Urbane Gärten: nicht-kommerzielle Freiräume

Das von 130 Initiativen unterzeichneten Urban Gardening Manifest macht dagegen deutlich, daß Garteninitiativen nach Alternativen und nach Freiräumen suchen:

„Wir setzen uns für eine lebenswerte Stadt und eine zukunftsorientierte Urbanität ein. Täglich erfahren wir, wie wichtig ein frei zugänglicher öffentlicher Raum ohne Konsumzwang für eine demokratische und plurale Stadtgesellschaft ist. Urbane Gemeinschaftsgärten sind Gemeingüter, die der zunehmenden Privatisierung und Kommerzialisierung des öffentlichen Raums entgegenwirken.

commons

Bilder: Mural „The Ground We Are Fighting For“ von Daniel Eizirik. Vom Kollektiv „L.A. Müller“ projizierte Antworten der NachbarInnen am Moritzplatz zu Ausverkauf von Flächen, Bürgerbeteiligung und Gentrifizierung im Rahmen der Kampagne „Wachsen lassen!“ zum Erhalt des Prinzessinnengartens (Herbst 2012)

 

Gemeingüter statt kommerziellen Aneignung unserer Einbildungskraft („mind grabbing“)

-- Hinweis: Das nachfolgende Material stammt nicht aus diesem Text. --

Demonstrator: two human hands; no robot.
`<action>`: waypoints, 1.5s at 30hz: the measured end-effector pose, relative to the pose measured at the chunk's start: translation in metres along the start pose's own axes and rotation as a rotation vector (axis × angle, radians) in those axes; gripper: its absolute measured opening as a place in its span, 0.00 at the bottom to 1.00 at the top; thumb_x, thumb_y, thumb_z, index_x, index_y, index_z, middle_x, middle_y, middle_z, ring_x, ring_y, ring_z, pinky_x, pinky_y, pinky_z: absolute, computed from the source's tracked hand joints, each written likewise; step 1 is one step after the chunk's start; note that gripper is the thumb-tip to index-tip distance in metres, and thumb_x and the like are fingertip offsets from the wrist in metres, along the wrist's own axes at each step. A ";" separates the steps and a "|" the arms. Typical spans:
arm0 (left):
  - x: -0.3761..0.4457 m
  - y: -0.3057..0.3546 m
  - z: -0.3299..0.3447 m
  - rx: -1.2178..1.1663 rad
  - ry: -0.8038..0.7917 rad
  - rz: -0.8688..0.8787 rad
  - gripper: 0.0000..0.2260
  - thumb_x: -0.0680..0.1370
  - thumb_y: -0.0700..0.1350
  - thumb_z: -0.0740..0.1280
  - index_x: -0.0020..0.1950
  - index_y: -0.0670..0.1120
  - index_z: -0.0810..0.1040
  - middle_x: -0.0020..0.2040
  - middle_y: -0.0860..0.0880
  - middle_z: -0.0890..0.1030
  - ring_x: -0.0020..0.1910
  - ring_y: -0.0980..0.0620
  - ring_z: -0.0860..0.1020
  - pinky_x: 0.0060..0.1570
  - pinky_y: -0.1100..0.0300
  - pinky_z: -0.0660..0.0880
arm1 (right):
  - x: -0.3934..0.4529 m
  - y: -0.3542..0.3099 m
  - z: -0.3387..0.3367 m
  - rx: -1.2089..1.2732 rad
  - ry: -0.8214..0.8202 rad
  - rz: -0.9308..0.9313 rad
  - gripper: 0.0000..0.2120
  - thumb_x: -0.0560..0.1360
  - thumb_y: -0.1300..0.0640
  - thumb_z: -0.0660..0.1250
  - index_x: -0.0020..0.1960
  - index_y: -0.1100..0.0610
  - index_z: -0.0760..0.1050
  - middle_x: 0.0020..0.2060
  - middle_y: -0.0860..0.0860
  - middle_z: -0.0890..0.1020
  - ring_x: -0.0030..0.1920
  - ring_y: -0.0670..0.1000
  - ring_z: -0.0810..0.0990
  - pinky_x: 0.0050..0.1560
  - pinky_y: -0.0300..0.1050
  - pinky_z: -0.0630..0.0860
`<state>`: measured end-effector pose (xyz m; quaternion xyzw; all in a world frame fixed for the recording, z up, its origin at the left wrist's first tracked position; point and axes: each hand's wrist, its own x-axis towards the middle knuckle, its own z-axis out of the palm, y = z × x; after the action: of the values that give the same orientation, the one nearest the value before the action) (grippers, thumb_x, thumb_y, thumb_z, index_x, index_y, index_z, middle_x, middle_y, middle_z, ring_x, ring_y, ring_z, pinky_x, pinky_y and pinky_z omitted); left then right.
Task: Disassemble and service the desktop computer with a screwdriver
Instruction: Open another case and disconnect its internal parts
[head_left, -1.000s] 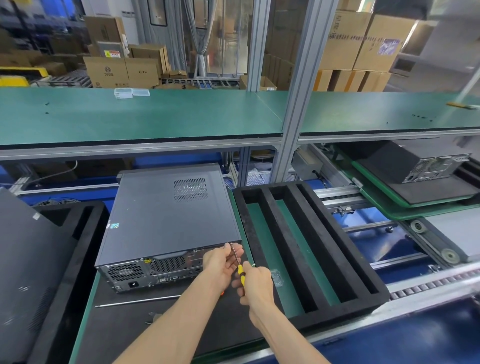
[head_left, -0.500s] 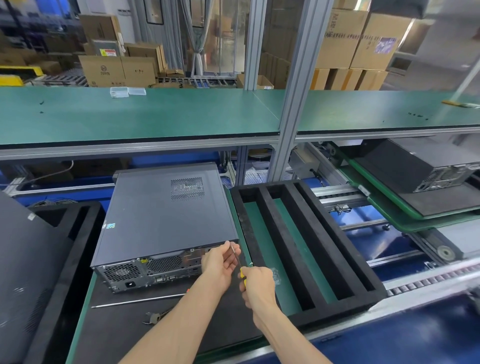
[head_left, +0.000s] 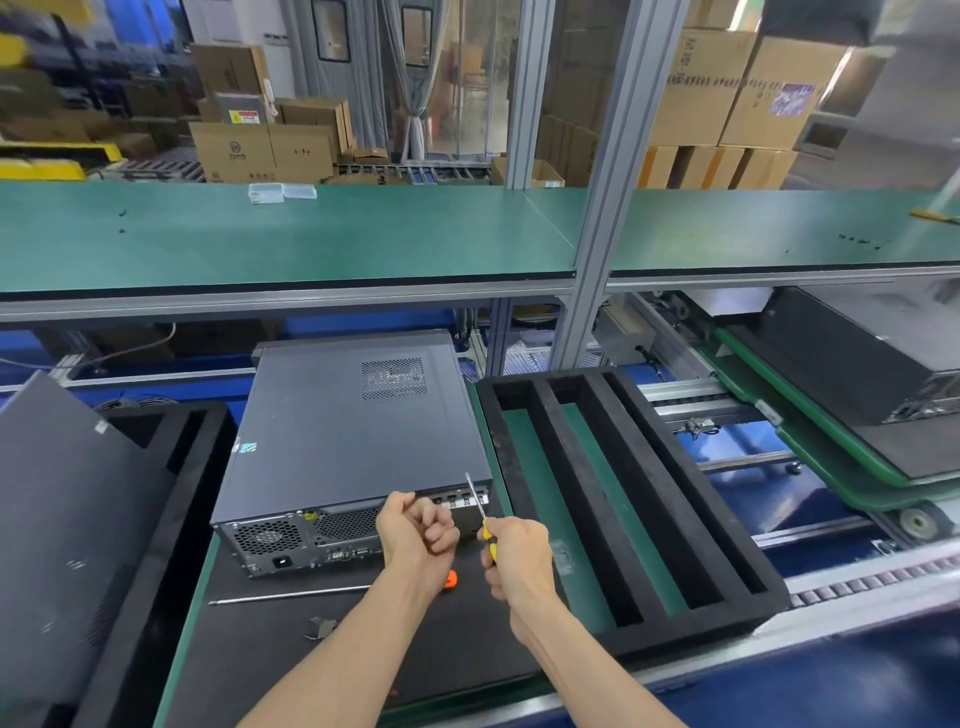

Niemand sollte das Recht haben, den öffentliche Raum oder unsere Gedanken und unsere Vorstellungskraft einfach ungefragt durch Werbebotschaften zu besetzen. Der öffentliche Raum gehört uns allen. Er ist ein Gemeingut, d.h. er sollte ohne Zugangsbeschränkungen allen offen stehen und Ort demokratische Aushandlungsprozesse sein. Beispiele dafür gaben und geben in unserer unmittelbaren Nachbarschaft Initiativen wie Kotti&Co, Stadt von Unten, Bizim Kiez oder das Refugee-Camp auf dem Oranienplatz. Werbefreie Straßen, Plätze und Wände sind Teil eines Rechts auf Stadt. Sie geben Raum für Stimmen, die ansonsten überhört würden. Zugang darf keine Frage des Geldes sein.

 

Wandbild „Av.23 de Maio“ in São Paulo, von Os Gêmeos, Nunca, Nina Pandolfo, Finok und Zefix

Wandbild „Av.23 de Maio“ in São Paulo, von Os Gêmeos, Nunca, Nina Pandolfo, Finok und Zefix

 

Ausblick: Die Vision einer werbefreien Stadt

Das es auch einen anderen Weg als die zunehmende Kommerzialisierung geben kann, hat bereits vor 10 Jahren die 20-Millionen-Einwohner Stadt São Paulo vorgemacht: Die „visuelle Verschmutzung“ des öffentlichen Raumes durch Werbung wurde hier verboten und 15.000 Plakatwände aus dem Stadtraum entfernt. Damit wurde die Stadt hinter den Werbeplakaten wieder sichtbar und São Paulo ist zu einem Eldorado von Streetart und Graffiti geworden. Auch das Ausdruck einer freien Stadtgesellschaft. Wer will uns erzählen, dass sei nicht auch in Berlin möglich.